# [Exercise]
Search the records for the string "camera". Copy each line where it occurs.

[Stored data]
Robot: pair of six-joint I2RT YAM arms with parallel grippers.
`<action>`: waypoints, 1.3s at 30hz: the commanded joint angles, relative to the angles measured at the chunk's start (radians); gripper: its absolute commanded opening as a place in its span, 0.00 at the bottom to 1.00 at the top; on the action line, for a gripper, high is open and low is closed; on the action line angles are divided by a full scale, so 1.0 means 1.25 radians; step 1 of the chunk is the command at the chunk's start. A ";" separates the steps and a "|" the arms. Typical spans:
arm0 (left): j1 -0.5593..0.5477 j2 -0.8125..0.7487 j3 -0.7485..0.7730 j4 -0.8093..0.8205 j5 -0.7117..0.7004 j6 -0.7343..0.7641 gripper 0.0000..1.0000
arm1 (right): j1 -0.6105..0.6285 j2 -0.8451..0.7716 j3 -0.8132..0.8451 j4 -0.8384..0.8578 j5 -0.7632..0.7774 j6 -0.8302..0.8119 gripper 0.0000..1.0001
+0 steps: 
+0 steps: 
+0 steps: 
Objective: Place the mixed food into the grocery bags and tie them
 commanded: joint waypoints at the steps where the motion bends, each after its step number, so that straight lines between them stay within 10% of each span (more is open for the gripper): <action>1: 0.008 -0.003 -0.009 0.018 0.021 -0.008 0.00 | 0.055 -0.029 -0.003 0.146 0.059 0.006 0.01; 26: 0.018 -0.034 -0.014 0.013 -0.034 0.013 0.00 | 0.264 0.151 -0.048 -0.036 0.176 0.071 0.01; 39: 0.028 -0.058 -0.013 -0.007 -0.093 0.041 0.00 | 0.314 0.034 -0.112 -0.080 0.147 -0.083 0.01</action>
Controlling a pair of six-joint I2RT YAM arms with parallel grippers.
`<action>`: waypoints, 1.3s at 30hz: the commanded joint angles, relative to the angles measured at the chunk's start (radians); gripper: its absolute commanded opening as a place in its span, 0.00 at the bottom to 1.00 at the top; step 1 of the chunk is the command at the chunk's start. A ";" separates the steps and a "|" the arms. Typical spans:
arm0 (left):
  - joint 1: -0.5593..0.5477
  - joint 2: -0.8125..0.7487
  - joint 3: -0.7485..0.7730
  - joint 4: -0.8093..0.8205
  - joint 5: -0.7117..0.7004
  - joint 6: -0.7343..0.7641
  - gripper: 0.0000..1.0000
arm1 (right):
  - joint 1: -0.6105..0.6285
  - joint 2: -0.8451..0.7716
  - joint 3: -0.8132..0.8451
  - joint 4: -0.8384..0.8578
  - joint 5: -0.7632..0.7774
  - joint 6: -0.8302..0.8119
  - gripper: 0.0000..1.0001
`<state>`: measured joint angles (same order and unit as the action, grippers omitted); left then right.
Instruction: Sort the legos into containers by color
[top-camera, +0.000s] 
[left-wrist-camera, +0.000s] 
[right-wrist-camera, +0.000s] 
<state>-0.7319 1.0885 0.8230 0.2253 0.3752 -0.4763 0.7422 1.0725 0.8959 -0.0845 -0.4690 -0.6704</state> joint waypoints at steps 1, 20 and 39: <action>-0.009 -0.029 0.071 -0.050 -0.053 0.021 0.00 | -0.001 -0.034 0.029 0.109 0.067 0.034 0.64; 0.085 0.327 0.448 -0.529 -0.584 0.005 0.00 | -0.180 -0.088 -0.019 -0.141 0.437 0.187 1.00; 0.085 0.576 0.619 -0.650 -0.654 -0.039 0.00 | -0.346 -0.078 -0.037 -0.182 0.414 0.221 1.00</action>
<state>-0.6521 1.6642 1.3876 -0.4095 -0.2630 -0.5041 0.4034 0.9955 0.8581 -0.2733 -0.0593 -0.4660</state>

# [Solution for this task]
[top-camera, +0.000s] 
[left-wrist-camera, +0.000s] 
[right-wrist-camera, +0.000s] 

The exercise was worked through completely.